* [Problem to work on] Scan the material and copy out each line where the word "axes" occurs.

* [Source material]
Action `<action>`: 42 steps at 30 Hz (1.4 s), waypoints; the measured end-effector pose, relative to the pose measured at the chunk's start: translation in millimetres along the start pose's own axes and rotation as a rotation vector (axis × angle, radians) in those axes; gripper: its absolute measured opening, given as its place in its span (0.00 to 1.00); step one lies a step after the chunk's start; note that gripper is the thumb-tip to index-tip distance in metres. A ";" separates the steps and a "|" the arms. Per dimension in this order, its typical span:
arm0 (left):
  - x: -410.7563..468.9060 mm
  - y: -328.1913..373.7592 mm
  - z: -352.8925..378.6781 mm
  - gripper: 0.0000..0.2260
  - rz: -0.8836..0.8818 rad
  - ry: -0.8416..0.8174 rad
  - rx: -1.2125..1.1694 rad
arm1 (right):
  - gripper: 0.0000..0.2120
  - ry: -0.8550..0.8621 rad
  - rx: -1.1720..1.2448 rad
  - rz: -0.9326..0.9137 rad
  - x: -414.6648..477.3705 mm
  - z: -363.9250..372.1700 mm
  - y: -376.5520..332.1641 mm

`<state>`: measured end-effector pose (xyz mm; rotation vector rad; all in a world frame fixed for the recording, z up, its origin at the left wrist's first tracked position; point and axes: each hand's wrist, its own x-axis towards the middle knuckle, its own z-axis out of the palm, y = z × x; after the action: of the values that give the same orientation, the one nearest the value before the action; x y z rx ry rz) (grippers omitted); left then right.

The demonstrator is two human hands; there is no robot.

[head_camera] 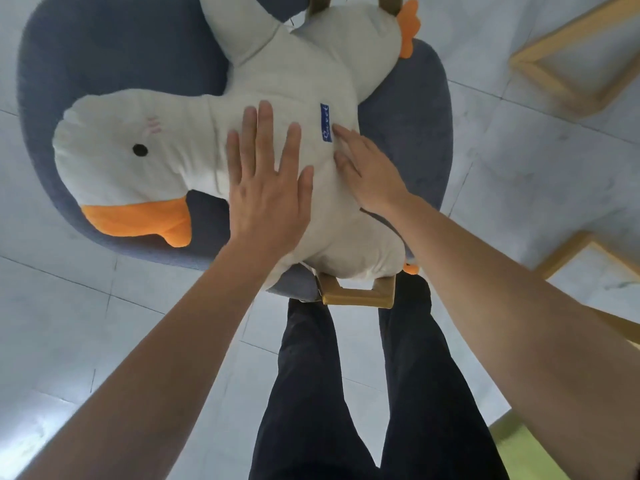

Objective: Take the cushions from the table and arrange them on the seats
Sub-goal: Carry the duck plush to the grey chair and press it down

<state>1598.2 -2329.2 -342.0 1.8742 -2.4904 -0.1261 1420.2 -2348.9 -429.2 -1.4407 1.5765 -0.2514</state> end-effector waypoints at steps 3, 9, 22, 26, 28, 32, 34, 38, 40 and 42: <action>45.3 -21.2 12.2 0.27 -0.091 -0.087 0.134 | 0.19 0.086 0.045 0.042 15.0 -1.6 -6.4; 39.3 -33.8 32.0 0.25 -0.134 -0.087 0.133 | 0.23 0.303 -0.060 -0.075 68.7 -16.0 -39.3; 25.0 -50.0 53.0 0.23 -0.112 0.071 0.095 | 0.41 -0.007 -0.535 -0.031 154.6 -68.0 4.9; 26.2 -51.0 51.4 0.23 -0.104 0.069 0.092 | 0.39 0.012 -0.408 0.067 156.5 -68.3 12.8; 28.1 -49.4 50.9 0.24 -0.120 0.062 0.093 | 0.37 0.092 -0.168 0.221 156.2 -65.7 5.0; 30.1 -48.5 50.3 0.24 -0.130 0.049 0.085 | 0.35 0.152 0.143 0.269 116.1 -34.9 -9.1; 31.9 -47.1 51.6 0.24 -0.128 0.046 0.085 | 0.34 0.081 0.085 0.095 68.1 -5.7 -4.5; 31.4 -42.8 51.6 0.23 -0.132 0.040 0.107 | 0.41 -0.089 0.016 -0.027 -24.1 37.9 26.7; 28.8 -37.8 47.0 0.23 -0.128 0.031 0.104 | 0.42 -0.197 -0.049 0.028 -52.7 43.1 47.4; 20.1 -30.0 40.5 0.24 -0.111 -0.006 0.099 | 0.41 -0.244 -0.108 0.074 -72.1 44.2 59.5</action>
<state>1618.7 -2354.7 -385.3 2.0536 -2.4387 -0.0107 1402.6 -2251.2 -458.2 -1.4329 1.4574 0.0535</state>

* [Response for this exercise]
Action `<action>`: 42 steps at 30 Hz (1.4 s), waypoints; the measured end-effector pose, relative to the pose measured at the chunk's start: translation in millimetres along the start pose's own axes and rotation as a rotation vector (axis × angle, radians) in those axes; gripper: its absolute measured opening, given as its place in its span (0.00 to 1.00); step one lies a step after the chunk's start; note that gripper is the thumb-tip to index-tip distance in metres. A ";" separates the steps and a "|" the arms. Per dimension in this order, its typical span:
`<state>`: measured end-effector pose (xyz mm; rotation vector rad; all in a world frame fixed for the recording, z up, its origin at the left wrist's first tracked position; point and axes: each hand's wrist, its own x-axis towards the middle knuckle, its own z-axis out of the palm, y = z × x; after the action: of the values that give the same orientation, the one nearest the value before the action; x y z rx ry rz) (grippers omitted); left then right.

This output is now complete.